The staleness window — how far behind a stale read can be — is governed by the gap between Decisions 1 and 2. If writes ack before replicas catch up (async) and reads consult lagging replicas (one-replica reads), staleness can be seconds. Close either gap and staleness shrinks toward zero, with a matching rise in latency.
5. Sync vs async replication — staged diagram¶
The two diagrams below are the mechanical heart of the Else clause. Stage 1 is asynchronous replication (the EL choice): the client is acknowledged before replicas converge. Stage 2 is synchronous replication (the EC choice): the client waits for replica acknowledgment.

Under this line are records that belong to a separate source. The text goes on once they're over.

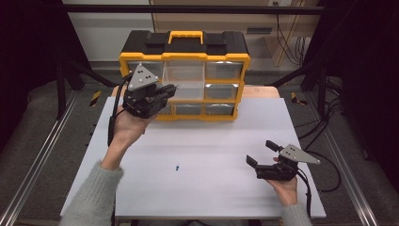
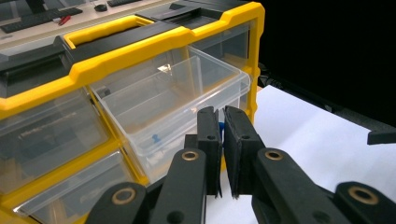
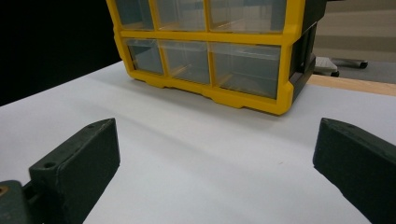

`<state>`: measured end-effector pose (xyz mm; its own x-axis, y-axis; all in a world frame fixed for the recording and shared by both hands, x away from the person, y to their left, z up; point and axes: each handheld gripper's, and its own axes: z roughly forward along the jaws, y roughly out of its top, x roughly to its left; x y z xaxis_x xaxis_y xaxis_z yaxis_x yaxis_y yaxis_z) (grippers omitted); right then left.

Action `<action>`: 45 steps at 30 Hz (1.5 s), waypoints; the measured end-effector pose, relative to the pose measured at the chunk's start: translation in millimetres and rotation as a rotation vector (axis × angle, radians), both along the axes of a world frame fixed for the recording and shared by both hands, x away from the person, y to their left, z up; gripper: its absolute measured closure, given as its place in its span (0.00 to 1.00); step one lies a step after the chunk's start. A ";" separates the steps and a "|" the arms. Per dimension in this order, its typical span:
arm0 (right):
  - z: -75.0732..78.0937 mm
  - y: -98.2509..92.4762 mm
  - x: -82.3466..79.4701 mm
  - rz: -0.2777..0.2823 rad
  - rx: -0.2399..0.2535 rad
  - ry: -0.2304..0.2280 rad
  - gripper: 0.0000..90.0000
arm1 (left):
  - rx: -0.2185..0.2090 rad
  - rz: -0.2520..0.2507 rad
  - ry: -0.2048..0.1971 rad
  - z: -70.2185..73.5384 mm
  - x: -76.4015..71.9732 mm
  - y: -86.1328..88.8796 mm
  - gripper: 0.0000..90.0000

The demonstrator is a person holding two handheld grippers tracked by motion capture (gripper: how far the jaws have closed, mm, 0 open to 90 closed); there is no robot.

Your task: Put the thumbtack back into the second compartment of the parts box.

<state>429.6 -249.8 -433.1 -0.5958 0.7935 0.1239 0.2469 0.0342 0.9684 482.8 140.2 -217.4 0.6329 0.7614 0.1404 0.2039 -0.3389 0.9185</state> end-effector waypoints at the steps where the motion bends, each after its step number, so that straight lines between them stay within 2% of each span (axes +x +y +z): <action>1: 0.2 -0.2 -0.2 0.001 -0.002 0.002 0.01 | 0.001 0.002 -0.004 0.7 1.4 -1.0 0.93; 10: 0.5 -0.5 -0.3 -0.001 -0.001 0.004 0.01 | 0.003 0.008 -0.011 6.8 12.1 -4.2 0.93; 15: 0.4 -0.2 -0.4 0.000 -0.001 0.004 0.01 | 0.025 0.019 -0.014 9.8 20.3 -5.0 0.93; 20: 0.4 -0.4 -0.2 0.000 -0.001 0.004 0.01 | 0.016 0.025 0.000 10.7 30.0 -5.8 0.93; 26: 0.3 -0.4 -0.1 -0.001 0.001 0.004 0.01 | 0.044 0.038 0.007 10.6 42.0 -5.1 0.93; 30: 0.2 -0.1 -0.2 0.000 0.001 0.005 0.01 | 0.039 0.033 0.004 11.9 46.5 -6.0 0.93; 35: 0.4 -0.5 -0.1 0.000 0.001 0.001 0.01 | 0.065 0.035 0.005 11.0 53.2 -9.1 0.93; 45: 0.4 -0.7 -0.1 0.000 0.001 0.003 0.01 | 0.081 0.058 0.015 4.5 66.9 -9.1 0.93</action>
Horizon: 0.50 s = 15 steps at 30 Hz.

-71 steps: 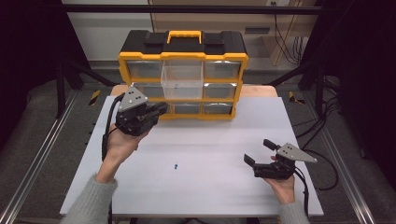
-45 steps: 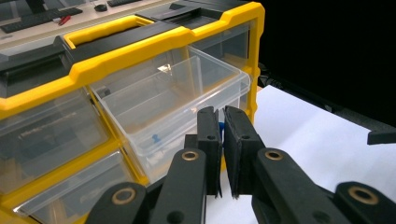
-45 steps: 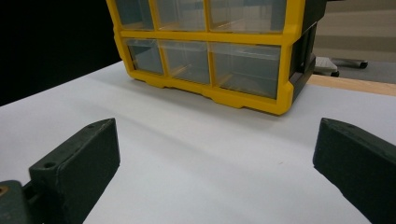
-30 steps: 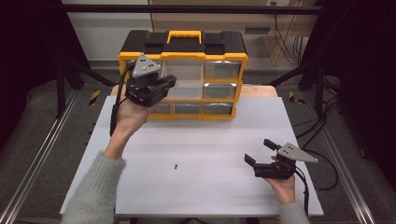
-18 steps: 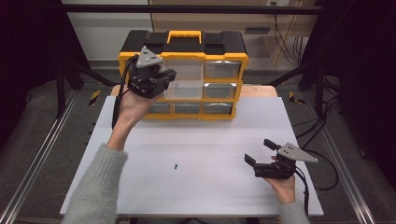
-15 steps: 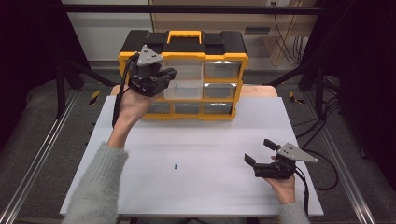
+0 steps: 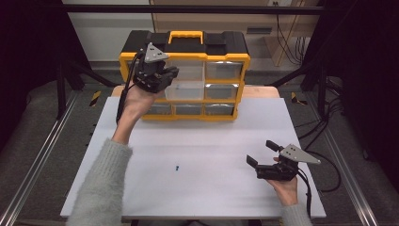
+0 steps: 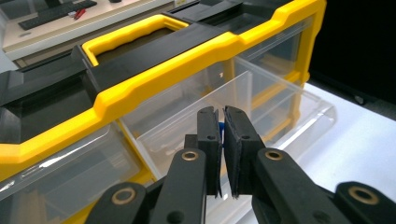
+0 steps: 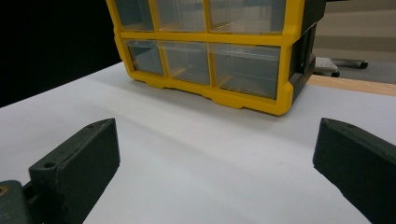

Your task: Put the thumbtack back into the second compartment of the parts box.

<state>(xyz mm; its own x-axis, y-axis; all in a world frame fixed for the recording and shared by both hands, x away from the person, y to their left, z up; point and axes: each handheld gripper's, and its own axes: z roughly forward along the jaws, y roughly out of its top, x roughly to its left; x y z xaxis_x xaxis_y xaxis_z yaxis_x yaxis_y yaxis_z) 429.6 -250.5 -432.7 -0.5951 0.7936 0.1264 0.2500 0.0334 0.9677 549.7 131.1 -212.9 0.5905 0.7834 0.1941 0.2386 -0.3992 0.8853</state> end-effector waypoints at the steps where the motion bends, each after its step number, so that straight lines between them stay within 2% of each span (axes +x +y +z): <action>1: -0.1 0.1 0.1 -0.001 0.000 -0.001 0.01 | 0.002 0.004 0.002 -0.7 1.2 0.3 0.93; 15: 0.0 -0.1 0.0 -0.001 0.001 0.001 0.01 | 0.019 0.019 0.016 -9.8 10.8 3.1 0.93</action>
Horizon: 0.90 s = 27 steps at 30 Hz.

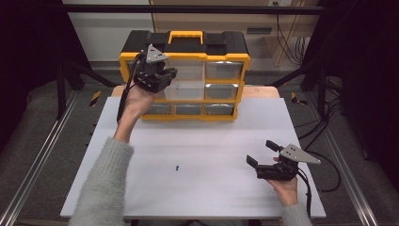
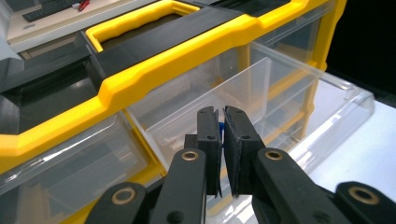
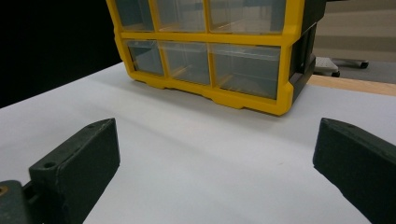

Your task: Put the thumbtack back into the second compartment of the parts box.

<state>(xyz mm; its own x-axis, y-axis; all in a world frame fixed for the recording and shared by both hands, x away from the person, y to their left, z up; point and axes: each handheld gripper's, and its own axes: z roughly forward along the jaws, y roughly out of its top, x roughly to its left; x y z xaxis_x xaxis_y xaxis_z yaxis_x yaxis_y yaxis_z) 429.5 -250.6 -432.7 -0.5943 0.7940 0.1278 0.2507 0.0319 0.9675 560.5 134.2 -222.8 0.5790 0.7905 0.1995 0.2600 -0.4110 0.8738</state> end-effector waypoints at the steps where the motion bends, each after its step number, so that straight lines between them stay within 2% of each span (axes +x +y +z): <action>1: -0.1 0.2 0.0 0.001 0.000 -0.001 0.01 | -0.002 0.004 0.002 -0.8 0.6 0.2 0.93; 14: 0.1 -0.1 -0.1 0.001 0.001 -0.002 0.01 | 0.026 0.012 0.023 -5.5 6.9 -2.6 0.93; 16: 0.2 -0.2 -0.1 0.001 0.001 -0.002 0.01 | 0.041 0.014 0.028 -5.9 8.1 -2.6 0.93; 20: 0.2 -0.1 -0.1 0.001 0.002 -0.004 0.01 | 0.038 0.022 0.034 -7.3 10.1 -3.5 0.93; 27: 0.2 -0.1 -0.1 0.004 0.002 -0.006 0.01 | 0.061 0.023 0.033 -6.0 10.9 -3.6 0.92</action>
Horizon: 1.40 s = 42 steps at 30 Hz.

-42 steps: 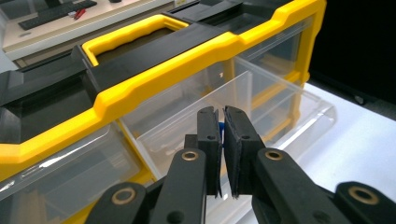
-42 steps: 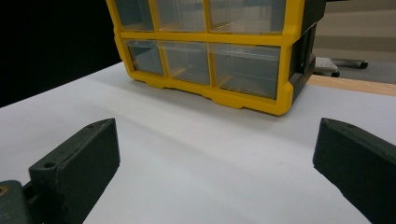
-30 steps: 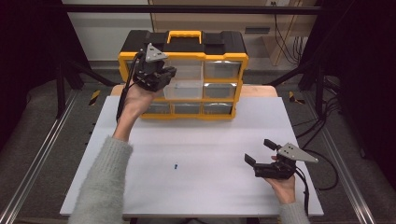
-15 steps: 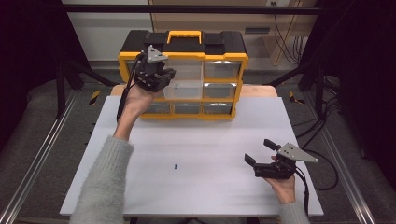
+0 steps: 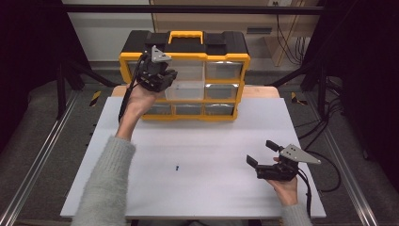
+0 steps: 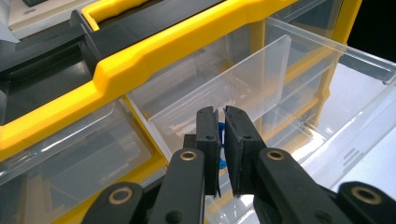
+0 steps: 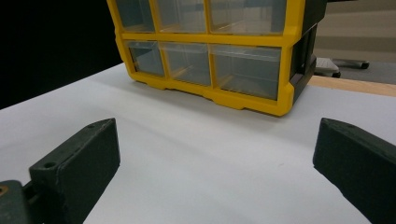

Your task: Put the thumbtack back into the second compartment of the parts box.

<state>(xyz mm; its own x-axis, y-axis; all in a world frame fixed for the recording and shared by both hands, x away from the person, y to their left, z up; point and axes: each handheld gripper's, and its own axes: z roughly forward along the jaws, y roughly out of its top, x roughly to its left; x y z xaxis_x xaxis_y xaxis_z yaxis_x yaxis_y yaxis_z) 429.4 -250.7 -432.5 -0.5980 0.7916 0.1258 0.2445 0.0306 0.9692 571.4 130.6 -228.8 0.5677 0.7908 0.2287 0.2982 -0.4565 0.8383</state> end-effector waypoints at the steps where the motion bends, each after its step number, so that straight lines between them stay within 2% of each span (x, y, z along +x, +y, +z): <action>1: 0.0 0.1 0.0 -0.001 0.001 0.002 0.01 | -0.003 0.003 -0.002 0.2 0.3 0.2 0.92; 6: 0.1 -0.1 0.0 -0.001 0.001 0.004 0.01 | -0.023 0.005 -0.012 2.9 -0.4 2.2 0.86; 8: 0.1 -0.3 0.0 0.001 0.000 0.003 0.01 | -0.016 -0.004 -0.014 5.3 -2.0 3.8 0.83; 9: -0.3 -0.9 0.5 0.004 -0.008 -0.009 0.01 | -0.027 -0.004 -0.018 5.9 -2.9 3.7 0.81; 12: 0.0 0.0 0.0 -0.001 0.001 0.005 0.01 | -0.045 -0.010 -0.033 8.7 -6.4 4.6 0.74; 18: 0.1 -0.3 0.0 0.001 0.004 0.005 0.01 | -0.072 -0.036 -0.049 13.3 -14.1 7.9 0.62; 24: -0.1 0.1 0.1 -0.002 0.001 0.007 0.01 | -0.116 -0.067 -0.078 17.9 -25.9 11.2 0.51; 31: 0.8 0.2 -0.5 -0.010 0.008 0.009 0.01 | -0.136 -0.110 -0.096 20.8 -40.6 15.0 0.40; 33: 0.8 0.0 -0.6 -0.008 0.007 0.007 0.01 | -0.139 -0.115 -0.092 20.3 -44.2 15.5 0.35; 36: 0.8 0.0 -0.6 -0.009 0.008 0.008 0.01 | -0.140 -0.112 -0.106 19.2 -50.5 16.8 0.28; 42: 0.9 0.0 -0.5 -0.008 0.007 0.004 0.01 | -0.160 -0.122 -0.121 17.7 -62.2 25.7 0.19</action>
<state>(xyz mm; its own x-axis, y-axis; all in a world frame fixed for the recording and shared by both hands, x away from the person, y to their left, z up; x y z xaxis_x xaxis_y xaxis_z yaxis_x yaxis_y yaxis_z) 428.9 -250.8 -431.6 -0.5909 0.7955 0.1339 0.2484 0.0216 0.9684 509.2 156.3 -211.0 0.6376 0.7496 0.1778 0.1422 -0.3413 0.9291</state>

Same topology, different acknowledgment point, opposite PACELC half.
Stage 1 — Asynchronous replication (EL: low latency, stale reads possible)
In Stage 1 the client is freed at message 3, before the replicas have the value. A read routed to Replica A or B in the window between messages 3 and 5 returns the old value of x. That window is the staleness budget you accepted in exchange for write latency. This is exactly async MySQL and a default Cassandra ONE write.
Stage 2 — Synchronous replication (EC: consistent, higher latency)
In Stage 2 the client is freed only at the final message, after the required replicas confirm durability. There is no stale window for an acknowledged write — but the client paid the replica round trip(s) in its write latency. This is sync-replication Postgres, Spanner's Paxos commit, and a Cassandra QUORUM/ALL write.
The whole EL/EC distinction is where the ACK (committed) arrow lands relative to the replicate arrows. Move it earlier → EL. Move it later → EC. Everything else — quorum math, follower reads, consistency levels — is bookkeeping on top of this one choice.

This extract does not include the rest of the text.